“‘Birds of God, joyful birds, you, too, must forgive me, because I have also sinned before you.’ None of us could understand it then but he was weeping with joy: ‘Yes,’ he said, ‘there was so much of God’s glory around me: birds, trees, meadows, sky, and I alone lived in shame, I alone dishonored everything, and did not notice the beauty and glory of it at all.'”
-Fyodor Dostoevsky, The Brothers Karamazov
In my last post, I wrote about the anxiety I was feeling after hearing of the Florida school shooting. All day, day after day, I couldn’t stop imagining the terror those students experienced as they hid. And my the relative ease of my life–the quietness of naptime, the freedom to walk in the sunshine and blow dandelion tufts with my two year old, curling up with a nursing baby and book–felt unfair, imperiled, and worst of all, less real, than the evil carried out on Ash Wednesday this year. And then I found solace in recalling the words of Jack Gilbert, in his poem, “A Brief for the Defense”:
We must risk delight. We can do without pleasure,
but not delight. Not enjoyment. We must have
the stubborness to accept our gladness in the ruthless
furnace of this world. To make injustice the only
measure of our attention is to praise the Devil.
It helped for me to try to distinguish what are the pleasures in my life that I could do without and what are the delights that are good to relish:
It is a pleasure to grab a latte on the way back from dropping the toddler off at Mother’s Day Out, a pleasure to snack on empty carbs, a pleasure to eat meat every day.
But it is a delight to eat boring lenteny fare every day in order to save meat for the feast of Sunday, to pick out a chicken at the farmers’ market, a chicken that spent a happy chickeny life running around in the sunshine, to slow down to prepare and cook it, and to share it with family and friends.
It is a pleasure to skim article after article online and scroll through blog post after blog post leaving my brain numbly buzzing with words, words, words.
But it is delight to really read a good book: to read every word on a page, to relish beautifully-constructed sentences, to penetrate into a thick web of polysemous meaning and immerse myself in the light of truth over mere fact and conjecturing.
It is a pleasure to widow-shop online for things I don’t need. Yes, even beautiful, well-designed things from small, ethical shops.
But it is a delight to reflect with gratitude on the things I do have: a wardrobe which does not perfectly epitomize “my style” but is more than enough, a dining room table that is not big enough for all our gatherings but is sturdy, stain-resistant(!), and has held every home cooked meal we’ve shared since the beginning of marriage, a house with good bones to be lived in and gathered in now and not merely to have its potentialities daydreamed over.
It is a pleasure to peer into the stylized rendering of other people’s lives on social media: to mentally drool over her children’s wardrobe, her following, her artistic talent.
But it is a delight to peer into and drink deeply of my own life: into moments un-stylized, un-captioned, un-framed, un-filtered: the quiet pause with Christ in adoration, Joseph playing that Chopin piece for the hundredth time, Leo’s un-self-conscious singing as he bangs around in the pots and pans cabinet, the azaleas all in bloom. And then to keep those things in my heart and not in my phone.
It is a pleasure to connect with kindred spirits with a felicitous comment here or there tossed up into cyberspace.
But it is a delight to write or receive a letter or email, to engage in the rich, under-sung art of conversation, in private, in the intimacy of friendship.
Maybe this list comes off as twee or superficially aspirational. Or worse, as propping myyy conscious, examined life up over thoose shallow online personalities. I hope not.

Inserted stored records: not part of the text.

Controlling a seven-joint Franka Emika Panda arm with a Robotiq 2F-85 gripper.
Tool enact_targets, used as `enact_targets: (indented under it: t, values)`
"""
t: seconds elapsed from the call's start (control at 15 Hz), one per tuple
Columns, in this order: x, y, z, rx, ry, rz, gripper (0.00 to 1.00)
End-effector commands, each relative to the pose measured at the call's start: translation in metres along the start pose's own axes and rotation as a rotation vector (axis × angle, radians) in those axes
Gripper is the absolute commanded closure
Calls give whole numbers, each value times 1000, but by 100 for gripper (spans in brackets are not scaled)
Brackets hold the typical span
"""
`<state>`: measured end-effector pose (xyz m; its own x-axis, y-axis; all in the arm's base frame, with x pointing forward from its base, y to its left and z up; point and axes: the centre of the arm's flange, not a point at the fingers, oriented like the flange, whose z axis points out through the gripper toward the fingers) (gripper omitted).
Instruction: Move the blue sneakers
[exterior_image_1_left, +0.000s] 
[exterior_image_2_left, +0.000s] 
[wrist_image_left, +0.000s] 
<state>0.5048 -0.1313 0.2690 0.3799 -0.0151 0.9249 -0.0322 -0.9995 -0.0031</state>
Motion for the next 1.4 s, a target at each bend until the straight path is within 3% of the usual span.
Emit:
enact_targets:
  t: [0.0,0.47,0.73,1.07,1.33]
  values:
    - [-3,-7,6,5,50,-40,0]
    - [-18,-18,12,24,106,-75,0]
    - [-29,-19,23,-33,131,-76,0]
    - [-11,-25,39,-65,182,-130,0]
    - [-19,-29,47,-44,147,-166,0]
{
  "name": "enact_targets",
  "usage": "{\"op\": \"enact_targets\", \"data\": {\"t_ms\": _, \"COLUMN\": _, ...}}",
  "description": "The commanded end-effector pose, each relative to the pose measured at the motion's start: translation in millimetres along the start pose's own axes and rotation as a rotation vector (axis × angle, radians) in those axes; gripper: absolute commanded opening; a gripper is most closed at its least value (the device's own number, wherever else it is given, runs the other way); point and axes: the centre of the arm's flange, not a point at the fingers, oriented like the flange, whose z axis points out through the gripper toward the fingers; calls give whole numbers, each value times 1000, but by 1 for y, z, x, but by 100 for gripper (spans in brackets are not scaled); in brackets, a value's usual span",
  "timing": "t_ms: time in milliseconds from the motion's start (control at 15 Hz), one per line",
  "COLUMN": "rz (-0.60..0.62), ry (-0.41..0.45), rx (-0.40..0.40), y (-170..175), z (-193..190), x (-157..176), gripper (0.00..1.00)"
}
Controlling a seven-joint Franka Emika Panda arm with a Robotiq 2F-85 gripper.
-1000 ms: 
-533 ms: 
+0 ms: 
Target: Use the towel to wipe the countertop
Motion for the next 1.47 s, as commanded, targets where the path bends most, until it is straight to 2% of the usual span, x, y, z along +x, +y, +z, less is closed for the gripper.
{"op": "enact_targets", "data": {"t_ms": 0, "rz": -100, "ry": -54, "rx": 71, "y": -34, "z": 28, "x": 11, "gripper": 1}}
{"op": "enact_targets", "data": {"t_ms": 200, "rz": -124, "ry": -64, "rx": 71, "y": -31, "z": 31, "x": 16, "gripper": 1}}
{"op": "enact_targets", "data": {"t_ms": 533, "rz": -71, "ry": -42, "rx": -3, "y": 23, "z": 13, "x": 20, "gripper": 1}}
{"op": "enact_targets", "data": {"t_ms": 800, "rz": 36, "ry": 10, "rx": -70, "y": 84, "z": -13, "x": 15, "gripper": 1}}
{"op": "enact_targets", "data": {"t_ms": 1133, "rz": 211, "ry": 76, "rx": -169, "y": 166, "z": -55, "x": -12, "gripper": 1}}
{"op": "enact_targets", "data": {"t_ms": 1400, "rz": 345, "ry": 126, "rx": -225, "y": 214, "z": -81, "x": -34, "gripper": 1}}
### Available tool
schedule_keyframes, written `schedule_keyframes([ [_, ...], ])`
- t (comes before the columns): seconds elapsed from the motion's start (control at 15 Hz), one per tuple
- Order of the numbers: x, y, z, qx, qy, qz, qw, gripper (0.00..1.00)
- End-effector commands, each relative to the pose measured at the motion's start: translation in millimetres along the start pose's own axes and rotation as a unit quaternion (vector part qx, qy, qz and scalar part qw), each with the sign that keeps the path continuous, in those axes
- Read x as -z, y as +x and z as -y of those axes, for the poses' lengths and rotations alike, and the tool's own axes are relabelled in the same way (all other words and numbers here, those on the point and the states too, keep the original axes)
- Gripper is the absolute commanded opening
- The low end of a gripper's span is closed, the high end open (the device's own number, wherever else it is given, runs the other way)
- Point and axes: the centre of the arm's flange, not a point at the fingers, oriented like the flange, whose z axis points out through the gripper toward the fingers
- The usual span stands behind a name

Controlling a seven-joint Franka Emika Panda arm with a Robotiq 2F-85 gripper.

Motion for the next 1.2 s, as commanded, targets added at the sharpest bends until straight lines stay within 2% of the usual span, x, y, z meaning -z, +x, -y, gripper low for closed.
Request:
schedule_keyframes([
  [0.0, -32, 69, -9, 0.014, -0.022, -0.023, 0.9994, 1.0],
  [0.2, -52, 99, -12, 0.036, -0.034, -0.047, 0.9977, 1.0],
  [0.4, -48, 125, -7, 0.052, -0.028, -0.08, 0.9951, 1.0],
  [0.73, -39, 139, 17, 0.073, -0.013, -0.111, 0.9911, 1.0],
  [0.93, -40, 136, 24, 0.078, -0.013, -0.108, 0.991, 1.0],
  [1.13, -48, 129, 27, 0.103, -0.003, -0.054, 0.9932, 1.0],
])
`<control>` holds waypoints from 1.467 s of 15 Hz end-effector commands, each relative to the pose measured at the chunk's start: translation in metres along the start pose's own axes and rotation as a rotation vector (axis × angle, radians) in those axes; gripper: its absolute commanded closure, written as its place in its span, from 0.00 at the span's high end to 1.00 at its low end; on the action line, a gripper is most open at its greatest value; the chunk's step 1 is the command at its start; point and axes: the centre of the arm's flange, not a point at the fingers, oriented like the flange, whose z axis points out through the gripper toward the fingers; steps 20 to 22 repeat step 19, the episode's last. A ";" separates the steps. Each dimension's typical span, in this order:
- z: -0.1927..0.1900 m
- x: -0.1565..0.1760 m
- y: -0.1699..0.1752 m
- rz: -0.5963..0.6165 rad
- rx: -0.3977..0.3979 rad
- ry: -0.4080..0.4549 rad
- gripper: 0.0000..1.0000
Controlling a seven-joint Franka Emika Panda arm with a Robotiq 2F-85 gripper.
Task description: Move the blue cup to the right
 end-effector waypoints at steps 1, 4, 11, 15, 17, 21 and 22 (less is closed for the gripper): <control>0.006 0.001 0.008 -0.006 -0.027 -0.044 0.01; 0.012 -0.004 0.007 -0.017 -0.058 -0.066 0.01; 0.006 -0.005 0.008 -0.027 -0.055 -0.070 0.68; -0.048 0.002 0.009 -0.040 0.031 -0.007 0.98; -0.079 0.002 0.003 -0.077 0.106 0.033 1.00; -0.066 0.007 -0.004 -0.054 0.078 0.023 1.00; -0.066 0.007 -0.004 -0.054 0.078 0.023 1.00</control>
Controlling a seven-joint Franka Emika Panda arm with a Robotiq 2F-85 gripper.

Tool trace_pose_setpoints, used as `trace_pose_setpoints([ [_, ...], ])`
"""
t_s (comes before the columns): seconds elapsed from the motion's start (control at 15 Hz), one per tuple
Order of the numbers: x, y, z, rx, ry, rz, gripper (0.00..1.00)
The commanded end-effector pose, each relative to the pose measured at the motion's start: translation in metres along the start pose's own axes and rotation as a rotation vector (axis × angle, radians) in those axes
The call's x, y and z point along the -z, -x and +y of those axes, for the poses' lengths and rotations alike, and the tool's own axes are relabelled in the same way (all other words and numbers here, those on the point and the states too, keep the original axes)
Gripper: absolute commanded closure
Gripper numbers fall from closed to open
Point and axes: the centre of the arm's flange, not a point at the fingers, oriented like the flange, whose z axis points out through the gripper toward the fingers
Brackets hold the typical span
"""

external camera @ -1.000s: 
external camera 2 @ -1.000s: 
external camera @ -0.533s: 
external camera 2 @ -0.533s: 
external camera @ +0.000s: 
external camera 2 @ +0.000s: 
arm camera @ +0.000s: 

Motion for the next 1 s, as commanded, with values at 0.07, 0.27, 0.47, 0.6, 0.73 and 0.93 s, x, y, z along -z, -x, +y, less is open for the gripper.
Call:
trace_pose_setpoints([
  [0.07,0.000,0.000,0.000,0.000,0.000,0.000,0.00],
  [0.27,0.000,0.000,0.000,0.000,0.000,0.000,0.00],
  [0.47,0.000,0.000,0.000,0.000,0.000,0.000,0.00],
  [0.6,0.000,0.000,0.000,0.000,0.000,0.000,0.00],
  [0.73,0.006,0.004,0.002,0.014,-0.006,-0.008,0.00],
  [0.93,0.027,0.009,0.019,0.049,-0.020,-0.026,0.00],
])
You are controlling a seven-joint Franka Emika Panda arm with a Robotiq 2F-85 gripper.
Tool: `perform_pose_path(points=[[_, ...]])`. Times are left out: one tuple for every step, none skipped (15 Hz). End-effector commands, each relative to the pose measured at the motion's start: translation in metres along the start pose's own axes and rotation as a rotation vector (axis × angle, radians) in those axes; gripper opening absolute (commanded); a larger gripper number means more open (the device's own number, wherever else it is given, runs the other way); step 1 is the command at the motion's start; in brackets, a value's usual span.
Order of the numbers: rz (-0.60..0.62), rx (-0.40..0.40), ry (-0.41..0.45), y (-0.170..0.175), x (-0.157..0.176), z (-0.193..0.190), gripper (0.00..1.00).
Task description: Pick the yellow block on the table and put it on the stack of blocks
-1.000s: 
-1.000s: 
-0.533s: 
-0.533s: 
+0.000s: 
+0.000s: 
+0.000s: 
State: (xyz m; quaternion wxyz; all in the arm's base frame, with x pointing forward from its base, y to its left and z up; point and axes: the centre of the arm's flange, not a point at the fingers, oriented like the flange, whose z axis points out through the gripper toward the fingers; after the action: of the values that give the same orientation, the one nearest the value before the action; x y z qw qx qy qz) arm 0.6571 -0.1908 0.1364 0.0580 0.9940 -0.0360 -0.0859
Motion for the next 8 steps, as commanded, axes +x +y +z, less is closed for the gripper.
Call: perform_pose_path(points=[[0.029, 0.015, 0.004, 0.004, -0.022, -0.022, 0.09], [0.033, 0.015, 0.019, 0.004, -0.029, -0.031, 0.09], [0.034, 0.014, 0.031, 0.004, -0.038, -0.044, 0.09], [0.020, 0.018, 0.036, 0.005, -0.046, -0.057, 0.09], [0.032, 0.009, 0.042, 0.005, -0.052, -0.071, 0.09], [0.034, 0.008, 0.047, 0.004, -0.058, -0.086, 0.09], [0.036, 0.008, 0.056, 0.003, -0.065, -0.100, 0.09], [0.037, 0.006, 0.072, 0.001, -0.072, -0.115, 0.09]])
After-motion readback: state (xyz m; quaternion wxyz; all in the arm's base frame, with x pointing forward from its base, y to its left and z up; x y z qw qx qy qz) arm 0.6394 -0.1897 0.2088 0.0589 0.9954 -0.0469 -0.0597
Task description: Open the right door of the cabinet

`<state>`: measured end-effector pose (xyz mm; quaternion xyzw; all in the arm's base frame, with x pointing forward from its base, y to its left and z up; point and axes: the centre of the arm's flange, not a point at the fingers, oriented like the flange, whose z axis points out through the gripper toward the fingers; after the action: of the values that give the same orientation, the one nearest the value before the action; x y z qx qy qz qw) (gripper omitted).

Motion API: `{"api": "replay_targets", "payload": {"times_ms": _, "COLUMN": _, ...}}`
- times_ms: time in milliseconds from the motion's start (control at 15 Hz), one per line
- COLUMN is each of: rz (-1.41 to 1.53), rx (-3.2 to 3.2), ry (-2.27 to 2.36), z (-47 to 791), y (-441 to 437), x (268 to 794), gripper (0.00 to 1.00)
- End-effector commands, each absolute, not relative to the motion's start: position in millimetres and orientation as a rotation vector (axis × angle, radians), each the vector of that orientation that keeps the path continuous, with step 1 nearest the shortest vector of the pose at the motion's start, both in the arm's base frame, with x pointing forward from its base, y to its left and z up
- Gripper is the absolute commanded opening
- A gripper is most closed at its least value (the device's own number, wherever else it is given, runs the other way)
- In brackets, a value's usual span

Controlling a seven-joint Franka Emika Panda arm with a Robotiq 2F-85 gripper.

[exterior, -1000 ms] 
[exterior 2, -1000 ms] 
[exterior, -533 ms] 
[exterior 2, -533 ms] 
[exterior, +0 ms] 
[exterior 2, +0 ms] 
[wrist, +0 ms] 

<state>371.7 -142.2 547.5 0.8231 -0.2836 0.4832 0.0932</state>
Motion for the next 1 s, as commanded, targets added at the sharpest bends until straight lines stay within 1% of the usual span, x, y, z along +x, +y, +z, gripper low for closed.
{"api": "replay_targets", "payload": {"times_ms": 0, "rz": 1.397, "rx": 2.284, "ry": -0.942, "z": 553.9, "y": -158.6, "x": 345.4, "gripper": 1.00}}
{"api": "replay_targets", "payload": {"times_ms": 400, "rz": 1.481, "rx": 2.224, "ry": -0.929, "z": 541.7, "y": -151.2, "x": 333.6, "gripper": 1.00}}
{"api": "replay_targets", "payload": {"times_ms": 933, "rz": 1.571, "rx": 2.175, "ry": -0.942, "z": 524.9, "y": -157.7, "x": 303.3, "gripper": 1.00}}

I certainly don’t operate at a conscious level of gratitude most of the time. I waste mental energy thinking about the garden that doesn’t exist in my backyard while I sip the drink conveniently handed to me through the drive-through window. I plummet down pretty social media accounts while ignoring “God’s glory all around me”. Or I despair about death and about the passing away of all things. I fixate on the sufferings of rape victims and refugees and battered wives and drug addicts and neglected children all the while rejecting the delight-filled gifts of the breeze in my face and the words of prayer and the invitation to be patient with my tantrumming two-year-old.
And anyway, I’m not trying to say the small pleasures are evil in and of themselves. There is a certain kind of joy in the occasional ease of takeout after a long day, the affection borne of kindred spirits in the combox, and the smartphone snap of my children in good lighting (lovingly gazed at after I’ve miserably pined for bedtime and the babes are fast asleep, of course).
And I’m not trying to say that you get to ignore the evil and do nothing but passively enjoy the beauty around. Christ didn’t just sit around listening to the birds chirp. He had work to do.
But I am trying to say that the Cross does not exist without the Resurrection, the Resurrection without the Cross. And you have to contend with both. The world is filled with every kind of sick horror. But the world is also charged with the grandeur of God. To seek pleasure alone numbs us to both Cross and Resurrection. But I think real delight tells us the horror will be redeemed and that all will be made new.